### What needs to be done
Copy each line of the material beneath that holds the word "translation".

───── Source material ─────

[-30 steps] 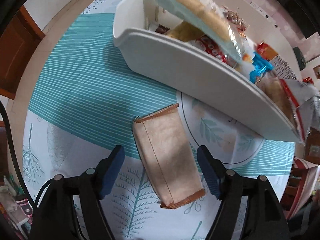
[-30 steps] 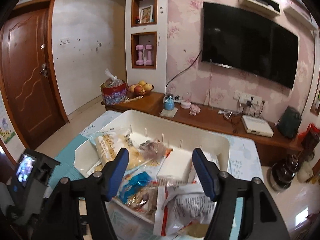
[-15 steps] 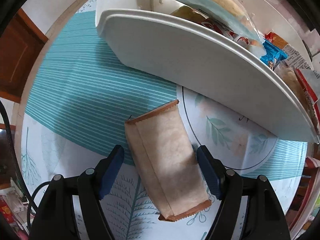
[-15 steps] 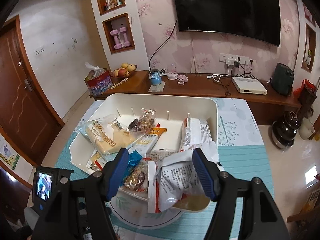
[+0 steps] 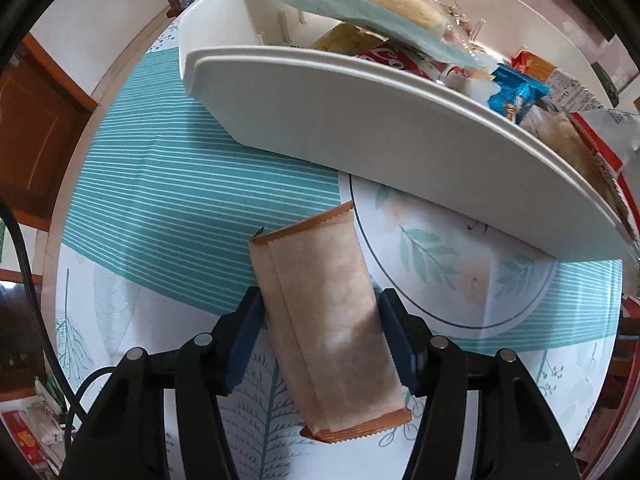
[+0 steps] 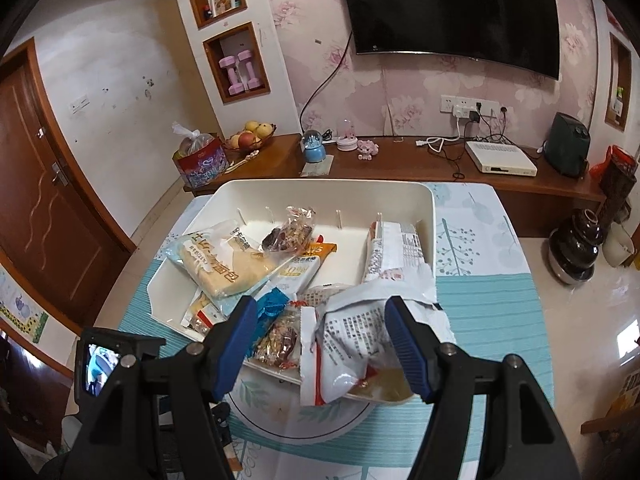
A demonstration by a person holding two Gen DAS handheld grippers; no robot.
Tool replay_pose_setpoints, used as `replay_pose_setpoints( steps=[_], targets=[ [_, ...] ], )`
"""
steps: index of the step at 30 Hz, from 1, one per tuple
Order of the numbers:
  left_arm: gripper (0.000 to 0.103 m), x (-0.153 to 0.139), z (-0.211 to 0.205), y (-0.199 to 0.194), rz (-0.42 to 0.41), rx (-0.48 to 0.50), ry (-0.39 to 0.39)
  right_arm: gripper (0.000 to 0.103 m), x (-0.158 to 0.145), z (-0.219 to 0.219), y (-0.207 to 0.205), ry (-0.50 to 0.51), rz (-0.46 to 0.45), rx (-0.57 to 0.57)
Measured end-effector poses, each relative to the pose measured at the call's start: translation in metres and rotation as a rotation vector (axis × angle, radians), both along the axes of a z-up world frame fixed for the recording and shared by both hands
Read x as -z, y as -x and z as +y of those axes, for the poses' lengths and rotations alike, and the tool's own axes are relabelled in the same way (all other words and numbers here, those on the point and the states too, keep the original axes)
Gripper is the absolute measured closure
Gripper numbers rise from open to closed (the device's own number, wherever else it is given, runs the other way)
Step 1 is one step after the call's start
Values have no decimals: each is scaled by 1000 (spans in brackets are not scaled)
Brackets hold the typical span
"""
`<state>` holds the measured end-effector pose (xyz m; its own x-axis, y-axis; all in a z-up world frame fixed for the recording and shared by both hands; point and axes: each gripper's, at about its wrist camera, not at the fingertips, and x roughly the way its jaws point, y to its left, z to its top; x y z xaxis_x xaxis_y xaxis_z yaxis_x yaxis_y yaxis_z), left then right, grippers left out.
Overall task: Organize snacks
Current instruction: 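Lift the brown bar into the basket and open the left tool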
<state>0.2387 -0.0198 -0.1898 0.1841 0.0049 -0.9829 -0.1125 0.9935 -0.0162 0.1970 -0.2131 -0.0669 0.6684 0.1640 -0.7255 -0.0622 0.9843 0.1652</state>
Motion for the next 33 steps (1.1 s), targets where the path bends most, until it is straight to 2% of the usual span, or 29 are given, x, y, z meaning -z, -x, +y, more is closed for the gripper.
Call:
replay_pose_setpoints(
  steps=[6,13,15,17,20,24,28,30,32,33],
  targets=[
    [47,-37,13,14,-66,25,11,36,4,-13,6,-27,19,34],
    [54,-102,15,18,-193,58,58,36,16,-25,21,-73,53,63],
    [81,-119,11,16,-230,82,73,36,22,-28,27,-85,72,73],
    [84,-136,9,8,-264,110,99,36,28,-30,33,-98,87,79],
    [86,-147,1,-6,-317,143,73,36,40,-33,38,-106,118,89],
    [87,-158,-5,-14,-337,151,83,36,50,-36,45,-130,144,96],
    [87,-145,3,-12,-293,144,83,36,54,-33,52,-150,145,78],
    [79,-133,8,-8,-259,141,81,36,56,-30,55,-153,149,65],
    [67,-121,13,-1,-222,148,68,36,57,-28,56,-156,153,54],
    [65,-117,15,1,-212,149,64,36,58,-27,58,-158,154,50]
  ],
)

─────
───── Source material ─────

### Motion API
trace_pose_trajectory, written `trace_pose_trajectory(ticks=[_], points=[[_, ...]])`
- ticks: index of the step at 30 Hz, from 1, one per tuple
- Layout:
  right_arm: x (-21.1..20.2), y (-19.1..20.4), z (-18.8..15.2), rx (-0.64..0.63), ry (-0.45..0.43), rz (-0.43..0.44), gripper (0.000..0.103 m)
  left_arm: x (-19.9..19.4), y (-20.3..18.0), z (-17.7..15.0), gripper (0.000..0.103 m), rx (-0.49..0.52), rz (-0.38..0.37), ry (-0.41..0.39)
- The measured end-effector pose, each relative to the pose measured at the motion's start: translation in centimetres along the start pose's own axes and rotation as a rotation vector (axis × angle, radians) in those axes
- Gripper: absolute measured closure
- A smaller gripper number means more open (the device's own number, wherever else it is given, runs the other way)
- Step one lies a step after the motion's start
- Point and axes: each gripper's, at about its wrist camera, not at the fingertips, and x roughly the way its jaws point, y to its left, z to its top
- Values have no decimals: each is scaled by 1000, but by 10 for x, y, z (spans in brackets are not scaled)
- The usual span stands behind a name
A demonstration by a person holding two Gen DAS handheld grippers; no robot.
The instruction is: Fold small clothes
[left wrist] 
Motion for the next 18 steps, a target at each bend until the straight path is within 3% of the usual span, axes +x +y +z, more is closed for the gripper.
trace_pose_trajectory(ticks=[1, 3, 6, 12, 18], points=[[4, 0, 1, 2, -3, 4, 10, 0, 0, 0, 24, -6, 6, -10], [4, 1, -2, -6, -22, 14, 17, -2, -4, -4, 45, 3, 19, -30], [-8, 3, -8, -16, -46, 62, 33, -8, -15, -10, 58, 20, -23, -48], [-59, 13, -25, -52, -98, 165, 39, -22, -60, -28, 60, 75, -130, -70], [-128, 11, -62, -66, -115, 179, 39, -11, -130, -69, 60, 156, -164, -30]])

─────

### Problem solution
Measured end-effector poses, each relative to the pose measured at the call's start: translation in metres and rotation as a rotation vector (axis × angle, radians), both along the axes of a z-up world frame fixed for the recording and shared by both hands
- The measured end-effector pose, each relative to the pose measured at the motion's start: translation in centimetres along the start pose's own axes and rotation as a rotation vector (axis × angle, radians) in those axes

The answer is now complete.